I sagged against the kitchen countertop, all the fight going out of me. She was right like always.
Scrubbing my hand over my cheek, I let out a heavy breath. I needed to call him. I’ll do it tonight. I’d call him when the others went to bed and I could have a decent conversation with him without my sister listening in.
I still had to rehang all of the pictures in Anna’s room after I’d repainted it, and I wanted to get the stain on the front steps down too. I’d worked like the possessed since I’d been back, getting everything urgent fixed up. All the windows in the house now opened easily and were freshly painted, the loose kitchen cupboard doors were screwed tight again and the stairs were brand new. The house already looked better, and with a fresh coat of paint outside, it’d no longer be the worst house on the street.
It was well past suppertime before I finished everything. After a shower, I fell into bed, my eyes closing as soon as I laid my head on the pillow.
No. I have to call Mace.
Rousing myself, I grabbed my cell and brought up his contact before I could talk myself out of it again. I was disappointed when it went straight to his message s
ervice, and that was a first. I didn’t think I’d ever want to speak with him again. Anna was right, forgiving him did lighten the weight I’d been carrying. I didn’t bother leaving a message for him, knowing he hardly ever listened to them, and fired off a text instead.
Hey, Mace. Tried calling, but you can see that. I’m gonna get some sleep now, but I’ll call tomorrow after Anna has the baby. I’m gonna be an uncle. Cool, huh? We’ve both got some stuff to say, so we should talk.
I didn’t get a response before I fell asleep, but that was probably a good thing.
In less than twenty-four hours, my life would be changed forever. I’d be holding a baby in my arms—a boy, with any luck—while my sister recovered. Excitement rippled through me, sparking like the striking of a match. I couldn’t wait.

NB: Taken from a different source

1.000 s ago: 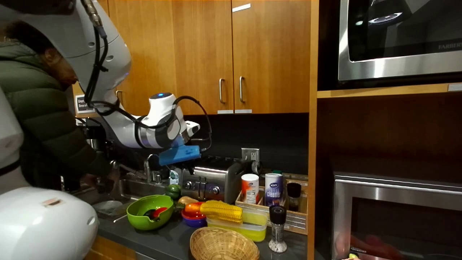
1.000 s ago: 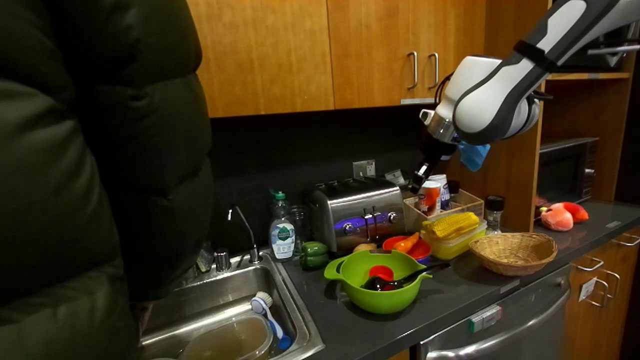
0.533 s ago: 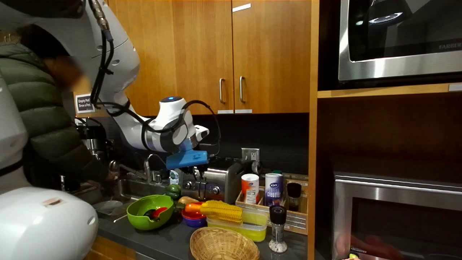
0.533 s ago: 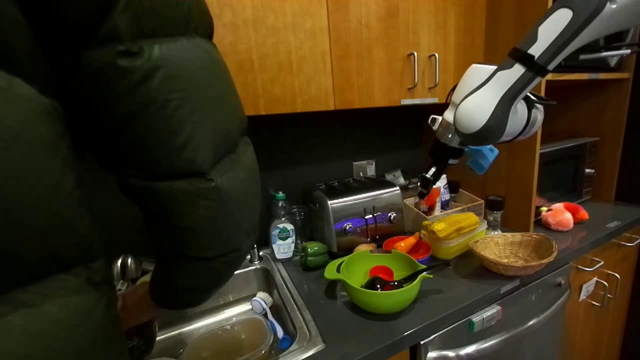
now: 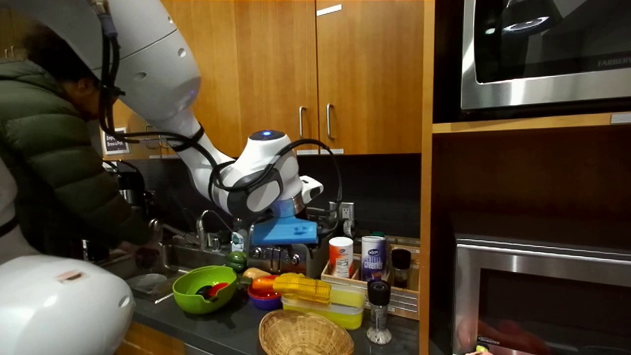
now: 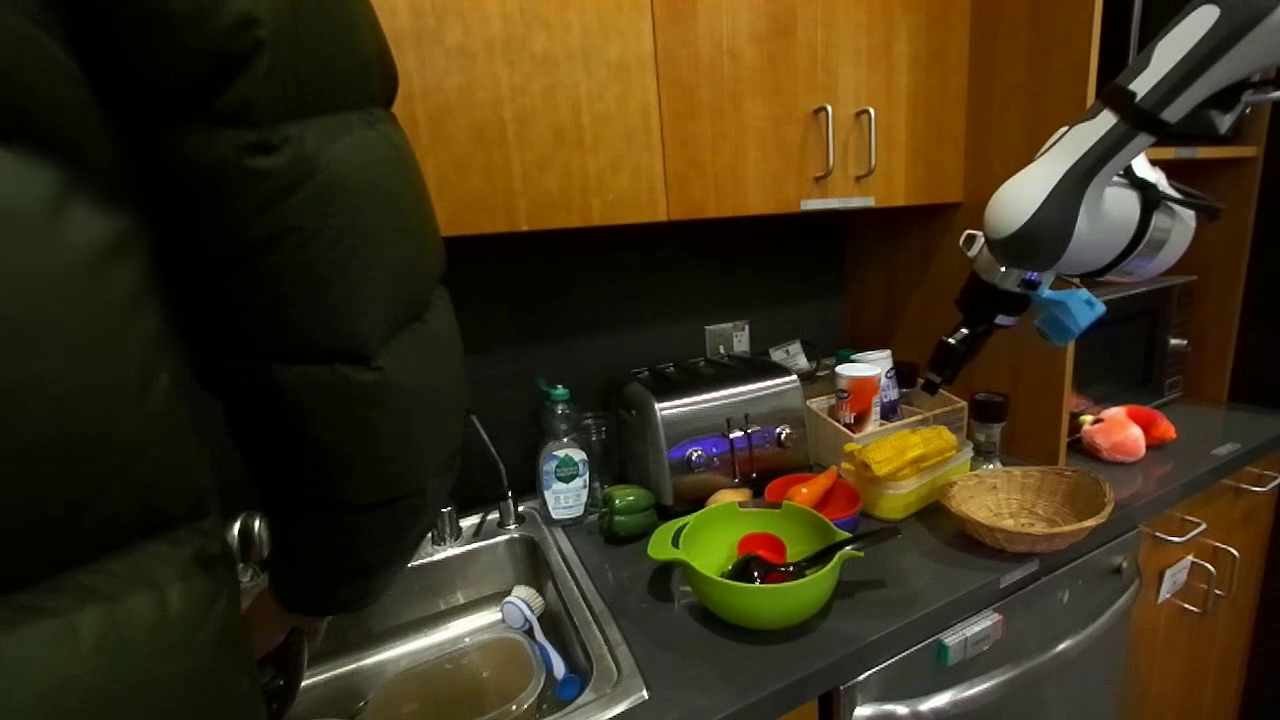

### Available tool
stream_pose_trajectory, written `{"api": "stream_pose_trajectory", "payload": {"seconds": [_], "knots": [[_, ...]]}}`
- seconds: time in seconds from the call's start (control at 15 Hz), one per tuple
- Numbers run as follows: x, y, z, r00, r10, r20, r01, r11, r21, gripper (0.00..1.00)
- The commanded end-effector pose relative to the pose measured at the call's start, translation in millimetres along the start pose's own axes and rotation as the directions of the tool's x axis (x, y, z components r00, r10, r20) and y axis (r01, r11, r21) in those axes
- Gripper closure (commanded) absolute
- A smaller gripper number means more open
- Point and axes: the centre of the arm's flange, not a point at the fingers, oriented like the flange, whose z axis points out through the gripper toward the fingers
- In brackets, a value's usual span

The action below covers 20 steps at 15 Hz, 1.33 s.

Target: Push the right lever on the toaster downwards.

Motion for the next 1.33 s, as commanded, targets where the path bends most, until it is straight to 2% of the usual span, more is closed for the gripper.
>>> {"api": "stream_pose_trajectory", "payload": {"seconds": [0.0,0.2,0.73,0.93,1.0,1.27], "knots": [[-6.3,-13.3,-7.8,0.999,-0.043,0.005,0.043,0.998,0.035,0.76],[6.2,-44.0,-1.5,0.993,-0.113,0.025,0.112,0.993,0.048,0.99],[50.5,-136.7,11.7,0.951,-0.305,0.041,0.304,0.952,0.044,1.0],[63.2,-150.9,13.0,0.946,-0.322,0.037,0.321,0.946,0.034,1.0],[50.4,-143.1,9.6,0.948,-0.317,0.032,0.315,0.948,0.047,0.99],[56.9,-148.8,12.0,0.946,-0.322,0.032,0.321,0.946,0.046,0.99]]}}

“Hello, Mom.” A man in scrubs pulled one side of the peach-colored curtain across the opening before holding out his hand to shake Annalise’s over her belly. With a smile, he turned to me. “I’m Dr. John Cleary, your anesthetist. You must be Caden. It’s a pleasure to meet you.”
After shaking my hand, he perched himself on the end of the bed Annalise was sitting on. “Okay, let’s go through the information you gave me last time we met so we’re all on the same page. Then I’ll put in the cannula and give you something for the nerves.”
I looked around the ward while they spoke, taking in the white walls and the beige linoleum flooring, the muted watercolors of landscapes hanging on the walls. It was all very calming, so different from the swanky private respite center Mom died in. The contrast was a relief. The thought of going somewhere like that again had me waking up in a cold sweat the night before.
“Okay, let’s do this.”
I turned at his words to see the doctor pull open a packet with a giant needle in it. I was morbidly curious, dying to watch my sister’s reaction. She hated needles. Abso-fucking-lutely hated them. It sounded callous, me getting a kick out of my sister’s fears, but at least she was fearful of something you rarely came across. Me? I had a stupid, irrational fear of birds. Hated the bastards with a passion. It wasn’t fun growing up—she took every chance to tease the ever-loving shit out of me.